*Try it:*
Only the lines from the beginning of the material below through the line with "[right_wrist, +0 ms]" should be retyped exactly, and pictures are to be skipped.

:: Data ::

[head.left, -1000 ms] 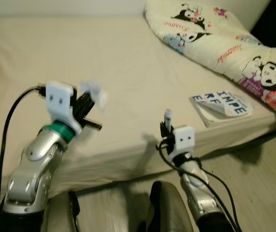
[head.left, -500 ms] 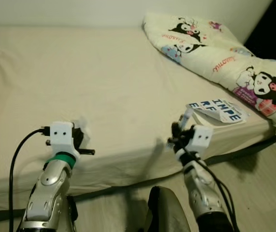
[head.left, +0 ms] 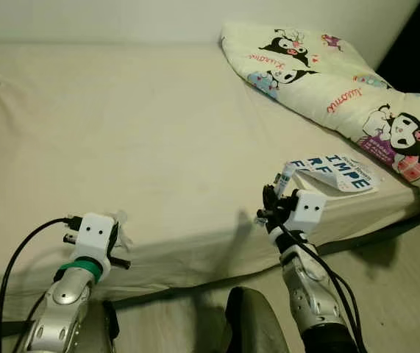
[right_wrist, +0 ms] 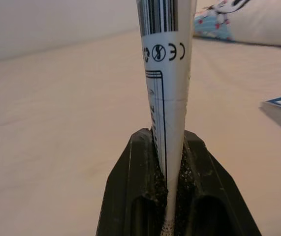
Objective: Clean up the room
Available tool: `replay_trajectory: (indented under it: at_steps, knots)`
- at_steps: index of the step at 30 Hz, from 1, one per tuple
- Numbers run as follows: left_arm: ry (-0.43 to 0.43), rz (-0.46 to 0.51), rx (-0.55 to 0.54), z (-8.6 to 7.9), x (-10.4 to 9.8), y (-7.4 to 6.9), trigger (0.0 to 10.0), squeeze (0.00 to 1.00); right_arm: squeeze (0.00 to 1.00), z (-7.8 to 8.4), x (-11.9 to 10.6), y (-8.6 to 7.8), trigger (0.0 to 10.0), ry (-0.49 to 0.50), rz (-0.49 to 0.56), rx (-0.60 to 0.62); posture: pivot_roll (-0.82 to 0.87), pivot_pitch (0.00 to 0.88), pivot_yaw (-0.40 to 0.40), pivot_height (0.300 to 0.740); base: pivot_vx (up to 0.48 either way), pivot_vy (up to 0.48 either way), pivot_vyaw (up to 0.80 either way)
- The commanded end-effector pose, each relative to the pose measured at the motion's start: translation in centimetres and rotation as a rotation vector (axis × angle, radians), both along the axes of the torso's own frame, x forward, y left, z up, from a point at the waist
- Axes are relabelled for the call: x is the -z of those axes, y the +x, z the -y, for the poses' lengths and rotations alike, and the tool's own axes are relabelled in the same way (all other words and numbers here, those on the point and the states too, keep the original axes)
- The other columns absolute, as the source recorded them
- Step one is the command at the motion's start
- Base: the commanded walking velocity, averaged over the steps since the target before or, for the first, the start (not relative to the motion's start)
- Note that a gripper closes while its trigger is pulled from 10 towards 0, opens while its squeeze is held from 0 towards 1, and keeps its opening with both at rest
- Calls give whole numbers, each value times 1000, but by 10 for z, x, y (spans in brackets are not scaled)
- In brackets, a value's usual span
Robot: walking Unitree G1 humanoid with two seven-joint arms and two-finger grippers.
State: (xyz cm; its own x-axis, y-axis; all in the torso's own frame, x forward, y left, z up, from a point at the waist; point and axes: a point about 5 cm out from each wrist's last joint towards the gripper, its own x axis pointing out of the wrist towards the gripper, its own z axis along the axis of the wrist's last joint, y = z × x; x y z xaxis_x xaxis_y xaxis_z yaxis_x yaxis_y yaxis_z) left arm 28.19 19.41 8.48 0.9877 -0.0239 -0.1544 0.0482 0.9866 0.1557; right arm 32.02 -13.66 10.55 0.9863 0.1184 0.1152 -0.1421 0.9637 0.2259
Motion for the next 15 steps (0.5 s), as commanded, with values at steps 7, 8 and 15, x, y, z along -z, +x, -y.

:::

*Completed exercise:*
[head.left, -1000 ms] 
[head.left, -500 ms] 
[head.left, +0 ms] 
[right_wrist, +0 ms] 

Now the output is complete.